If you come into ARC Raiders thinking aim alone will carry you, you're gonna get punished fast. The runs that actually go well usually start before you even leave base, with smarter choices around meds, tools, and what you're willing to carry home. That's why a lot of players who look into ARC Raiders Items end up caring less about flashy gear and more about staying functional under pressure. Healing is the first thing to sort out. In PvE, three, four, maybe five Adrenaline Injectors feels about right for most runs. That gives you room for mistakes without eating your whole inventory. In PvP, though, I'd push that number higher. Five to seven is safer, because another player won't politely wait while you patch up. And yeah, healing in the open is how you get sent back to the lobby, so find cover first, then stick the injector in.
Why utility matters more than people think
A lot of newer players overpack ammo and underpack options. Big mistake. Utility wins ugly fights. Flame grenades are one of the easiest ways to break a bad position, especially in PvE when enemies start stacking up in doorways or pushing through narrow lanes. You don't need perfect aim there. Just place the fire where they need to walk. Smokes are huge too, but not because they look cool. They buy seconds, and seconds are everything in this game. Pair one with a decoy grenade and you can create pure chaos. Bots get dragged off target, players hesitate, and suddenly you've got a route out or a chance to swing wide. Pulse mines deserve a slot as well. Drop them on stairs, corners, or routes people naturally sprint through. You'd be surprised how often someone runs straight into one.
Loot that actually moves your account forward
One thing people learn a bit late is that looting isn't just about grabbing the most expensive gun on the floor. Progression is tied to boring stuff too. You'll need crafting materials like ARC Energy Cells, Kinetic Cores, and Elastic Rubber to keep your upgrades moving. If you skip those because they don't look exciting, you'll feel it later. And then there's the weird one: Toasters. Sounds like a joke, isn't one. They matter for Refinery upgrades, and if you keep ignoring them early, the grind gets annoying later when better crafting paths open up. So yeah, pick them up. Even when your first instinct says to leave them behind for something shinier. Future you will be glad you did.

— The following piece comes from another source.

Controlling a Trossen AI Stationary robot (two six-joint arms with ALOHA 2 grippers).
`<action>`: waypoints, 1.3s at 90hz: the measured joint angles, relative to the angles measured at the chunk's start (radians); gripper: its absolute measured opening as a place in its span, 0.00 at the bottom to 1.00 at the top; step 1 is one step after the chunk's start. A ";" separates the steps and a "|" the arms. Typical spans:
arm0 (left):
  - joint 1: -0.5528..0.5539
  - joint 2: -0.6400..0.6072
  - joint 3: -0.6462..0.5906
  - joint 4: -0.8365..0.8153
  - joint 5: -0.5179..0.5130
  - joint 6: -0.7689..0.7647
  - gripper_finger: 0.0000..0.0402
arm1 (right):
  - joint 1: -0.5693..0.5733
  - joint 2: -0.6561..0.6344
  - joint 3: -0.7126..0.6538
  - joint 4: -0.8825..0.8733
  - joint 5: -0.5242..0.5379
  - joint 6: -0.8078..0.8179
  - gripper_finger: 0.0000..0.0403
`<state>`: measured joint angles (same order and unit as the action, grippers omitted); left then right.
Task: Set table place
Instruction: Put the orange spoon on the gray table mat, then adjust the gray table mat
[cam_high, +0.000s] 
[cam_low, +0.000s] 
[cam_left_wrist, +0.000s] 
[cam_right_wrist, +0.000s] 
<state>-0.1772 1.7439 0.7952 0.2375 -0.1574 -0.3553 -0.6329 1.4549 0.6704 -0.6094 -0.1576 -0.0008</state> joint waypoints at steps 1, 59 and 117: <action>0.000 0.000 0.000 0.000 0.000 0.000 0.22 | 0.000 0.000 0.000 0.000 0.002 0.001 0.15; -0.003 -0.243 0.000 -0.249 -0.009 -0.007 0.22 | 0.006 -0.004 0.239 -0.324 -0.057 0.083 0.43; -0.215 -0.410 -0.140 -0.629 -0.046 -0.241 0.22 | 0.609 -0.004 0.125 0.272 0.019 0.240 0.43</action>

How loadouts shift between PvE and PvP
The best setup really depends on who you're expecting to fight. In PvE, I lean into control first and damage second. Flame grenades, pulse mines, enough healing to survive a messy push, and room in the bag for materials. That kind of kit keeps things steady. PvP feels different right away. Players are less predictable, way less forgiving, and they'll pressure every weak moment. So I bring more meds, keep smoke grenades ready, and avoid overcommitting unless I know I've got the angle. It sounds simple, but most bad deaths come from forcing a fight that didn't need to happen. If you play with a little patience and build around survival, your chances go up fast.
Playing smart when every slot counts
What separates solid runs from frustrating ones usually isn't raw gun skill. It's decision-making. It's knowing when to burn a grenade, when to save a heal, and when a random crafting item is worth more than one more weapon you probably won't keep. That's also why some players start hunting for cheap Raiders weapons after they realise loadout efficiency matters just as much as aim. If your kit covers healing, movement, area denial, and progression, you're already ahead of a lot of people in the queue, and that edge shows up long before the shooting starts.